1.2 Level 1: Summer preparedness
Summer preparedness runs from 1 June to 15 September when a Level 1 alert will be issued. The heatwave plan will remain at Level 1 unless a higher alert is triggered. During the summer months, social and healthcare services need to ensure that awareness and background preparedness are maintained by implementing the measures set out in the heatwave plan.
1.3 Level 2: Heatwave is forecast – alert & readiness
This is triggered as soon as the Met Office forecasts that there is a 60 per cent chance of temperatures being high enough on at least two consecutive days to have significant effects on health. These vary from region to region, but the average threshold temperature is 30ºC during the day and 15ºC overnight.

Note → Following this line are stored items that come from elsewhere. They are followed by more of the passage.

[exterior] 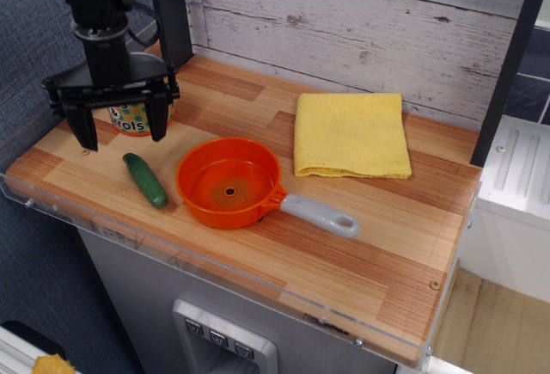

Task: Put the pickle in the pot

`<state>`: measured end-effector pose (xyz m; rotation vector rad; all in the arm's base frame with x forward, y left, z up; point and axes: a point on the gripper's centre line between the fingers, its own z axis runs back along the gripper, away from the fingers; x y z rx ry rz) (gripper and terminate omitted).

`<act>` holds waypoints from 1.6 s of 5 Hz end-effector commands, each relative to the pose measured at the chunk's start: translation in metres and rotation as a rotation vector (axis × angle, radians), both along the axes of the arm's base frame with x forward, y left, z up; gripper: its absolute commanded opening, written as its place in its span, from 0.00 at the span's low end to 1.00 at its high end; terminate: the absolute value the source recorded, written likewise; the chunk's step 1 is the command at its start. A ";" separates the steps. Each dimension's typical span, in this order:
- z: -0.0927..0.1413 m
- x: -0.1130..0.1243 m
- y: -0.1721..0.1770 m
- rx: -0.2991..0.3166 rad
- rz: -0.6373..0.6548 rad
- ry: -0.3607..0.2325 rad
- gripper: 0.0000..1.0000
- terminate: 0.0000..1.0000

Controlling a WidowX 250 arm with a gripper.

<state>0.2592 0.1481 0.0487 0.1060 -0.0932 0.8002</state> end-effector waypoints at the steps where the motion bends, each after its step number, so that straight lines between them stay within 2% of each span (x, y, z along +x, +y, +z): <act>1: -0.011 -0.006 0.000 -0.039 0.066 -0.023 1.00 0.00; 4: -0.039 -0.011 -0.005 -0.047 0.079 0.022 1.00 0.00; 5: -0.040 -0.012 -0.006 -0.060 0.074 0.020 1.00 0.00; 6: -0.043 -0.013 -0.007 -0.074 0.064 0.017 0.00 0.00; 8: -0.033 -0.012 -0.006 -0.070 -0.013 0.046 0.00 0.00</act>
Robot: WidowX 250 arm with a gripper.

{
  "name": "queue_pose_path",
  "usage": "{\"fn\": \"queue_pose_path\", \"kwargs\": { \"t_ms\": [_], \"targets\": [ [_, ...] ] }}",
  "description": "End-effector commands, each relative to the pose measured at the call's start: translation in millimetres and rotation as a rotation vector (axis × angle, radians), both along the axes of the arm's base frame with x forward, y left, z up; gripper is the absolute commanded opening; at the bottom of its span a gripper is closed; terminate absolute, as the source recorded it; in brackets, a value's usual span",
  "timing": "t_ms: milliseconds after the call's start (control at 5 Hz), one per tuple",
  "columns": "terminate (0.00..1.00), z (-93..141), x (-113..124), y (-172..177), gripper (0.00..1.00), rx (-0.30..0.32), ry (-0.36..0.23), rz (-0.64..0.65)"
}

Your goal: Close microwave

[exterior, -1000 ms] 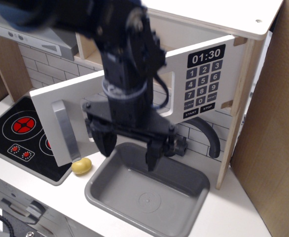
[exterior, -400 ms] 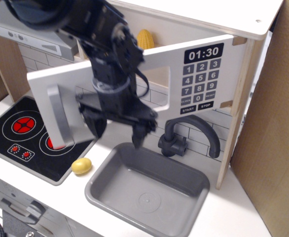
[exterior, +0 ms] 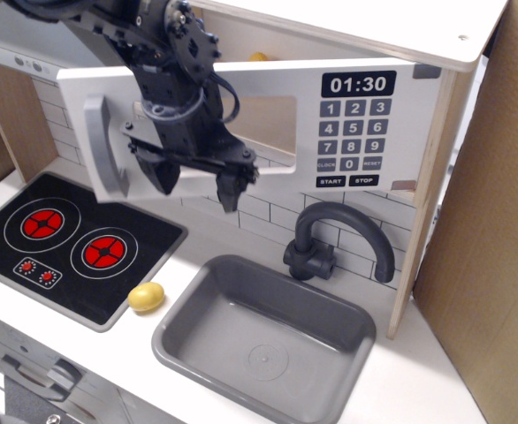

This forecast will normally be issued 2–3 days before the event is expected. As death rates rise soon after temperature increases, with many deaths occurring in the first two days, this is an important stage to ensure readiness and swift action to reduce harm from a potential heatwave.
1.4 Level 3: Heatwave action
This is triggered as soon as the Met Office confirms that threshold temperatures have been reached in one or more regions. This stage requires specific actions targeted at high-risk groups.
1.5 Level 4: National emergency
This is reached when a heatwave is so severe and/or prolonged that its effects extend outside health and social care, such as power or water shortages, and/or where the integrity of health and social care systems is threatened. At this level, illness and death may occur among the fit and healthy, and not just in high-risk groups and will require a multi-sector response at national and regional levels.
The decision to go to a Level 4 is made at national level and will be taken in light of a cross-government assessment of the weather conditions, co-ordinated by the Civil Contingencies Secretariat (Cabinet Office).